Yeni yayımlanan 2024-2028 Strateji Raporunda Tarım sektörünün sorunlarından bir kısmına değinilmiş fakat çok temel meselelere hiç yer verilmemiş. Mesela, fırsatlar  bölümünde yer alan “eğitimli genç nüfus artışı “ aslında tehditler bölümünde yer almalı.  Zira tarım alanında çalışacak genç nüfus kalmamış ki eğitimlisinden bahsedelim. Çiftçinin hayvan ve tarla satarak okuttuğu çocukları üniversite mezunu olarak şehirlerde ya işsiz ya da bambaşka işlerde çalışıyor. Çiftçinin ortalama yaşı ise 60’ı bulmuş. Bir çoğu traktörünün ağır şaftını takamayacak durumda.

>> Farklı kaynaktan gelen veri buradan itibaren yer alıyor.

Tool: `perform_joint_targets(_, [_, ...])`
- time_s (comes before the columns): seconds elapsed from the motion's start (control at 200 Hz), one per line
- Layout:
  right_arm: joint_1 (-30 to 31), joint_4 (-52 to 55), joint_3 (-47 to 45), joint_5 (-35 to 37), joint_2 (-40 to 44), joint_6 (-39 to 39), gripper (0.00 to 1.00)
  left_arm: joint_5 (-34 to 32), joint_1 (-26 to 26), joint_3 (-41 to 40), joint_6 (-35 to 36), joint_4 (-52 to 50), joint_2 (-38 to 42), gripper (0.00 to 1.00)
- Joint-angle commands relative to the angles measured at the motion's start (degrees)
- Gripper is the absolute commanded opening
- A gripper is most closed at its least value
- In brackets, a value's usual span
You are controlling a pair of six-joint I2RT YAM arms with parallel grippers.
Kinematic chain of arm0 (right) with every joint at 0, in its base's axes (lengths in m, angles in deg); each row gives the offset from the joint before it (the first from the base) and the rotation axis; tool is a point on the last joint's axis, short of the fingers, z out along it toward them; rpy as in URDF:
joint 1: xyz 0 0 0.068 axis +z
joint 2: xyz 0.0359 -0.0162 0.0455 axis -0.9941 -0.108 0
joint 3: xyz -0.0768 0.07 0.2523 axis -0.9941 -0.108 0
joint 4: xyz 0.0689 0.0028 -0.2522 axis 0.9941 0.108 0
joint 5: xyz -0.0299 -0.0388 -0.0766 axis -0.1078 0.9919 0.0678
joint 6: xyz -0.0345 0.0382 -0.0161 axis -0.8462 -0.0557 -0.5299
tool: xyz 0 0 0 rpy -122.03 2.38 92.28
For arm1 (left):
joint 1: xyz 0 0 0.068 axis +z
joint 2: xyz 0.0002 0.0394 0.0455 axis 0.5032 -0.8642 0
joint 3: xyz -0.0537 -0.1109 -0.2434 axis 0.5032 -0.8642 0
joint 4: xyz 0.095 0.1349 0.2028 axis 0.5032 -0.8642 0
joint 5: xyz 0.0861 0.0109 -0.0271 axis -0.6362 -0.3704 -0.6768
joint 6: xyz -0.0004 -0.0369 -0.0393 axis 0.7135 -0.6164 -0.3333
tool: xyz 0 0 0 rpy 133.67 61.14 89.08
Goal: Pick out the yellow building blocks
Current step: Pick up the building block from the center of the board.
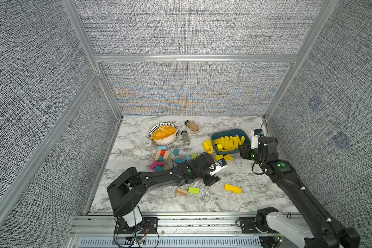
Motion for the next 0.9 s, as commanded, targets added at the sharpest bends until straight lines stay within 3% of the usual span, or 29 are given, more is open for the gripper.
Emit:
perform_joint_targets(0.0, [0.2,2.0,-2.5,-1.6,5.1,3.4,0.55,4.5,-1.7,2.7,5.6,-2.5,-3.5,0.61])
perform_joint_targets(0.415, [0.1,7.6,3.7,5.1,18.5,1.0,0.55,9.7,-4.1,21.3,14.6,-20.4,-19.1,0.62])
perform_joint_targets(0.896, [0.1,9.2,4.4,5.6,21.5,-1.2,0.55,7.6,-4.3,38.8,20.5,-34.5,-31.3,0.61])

Yazımızın başlığına açıklık getirelim. Ziraat Mühendisleri Odası sitesinde “BBC Türkçe`nin analizine göre 2021`de Türkiye kaynaklı gıda ve yem ürünlerine ilişkin toplam 563 bildirim yayımlandı. Buğday Ekolojik Yaşamı Destekleme Derneği 2021`de 372 parti ürünün çoğunluğu PESTİSİT KALINTILARI (kimyasal ilaç) nedeniyle AB sınır kapılarında reddedilerek Türkiye`ye iade edildiğini açıkladı.”  Haberi yer alıyor. İade edilen bu ürünlerin imha edildiğini söyleyen resmi mercilere karşılık imha edilmeyip bizlere satıldığına ilişkin pek çok sektör mensubu var.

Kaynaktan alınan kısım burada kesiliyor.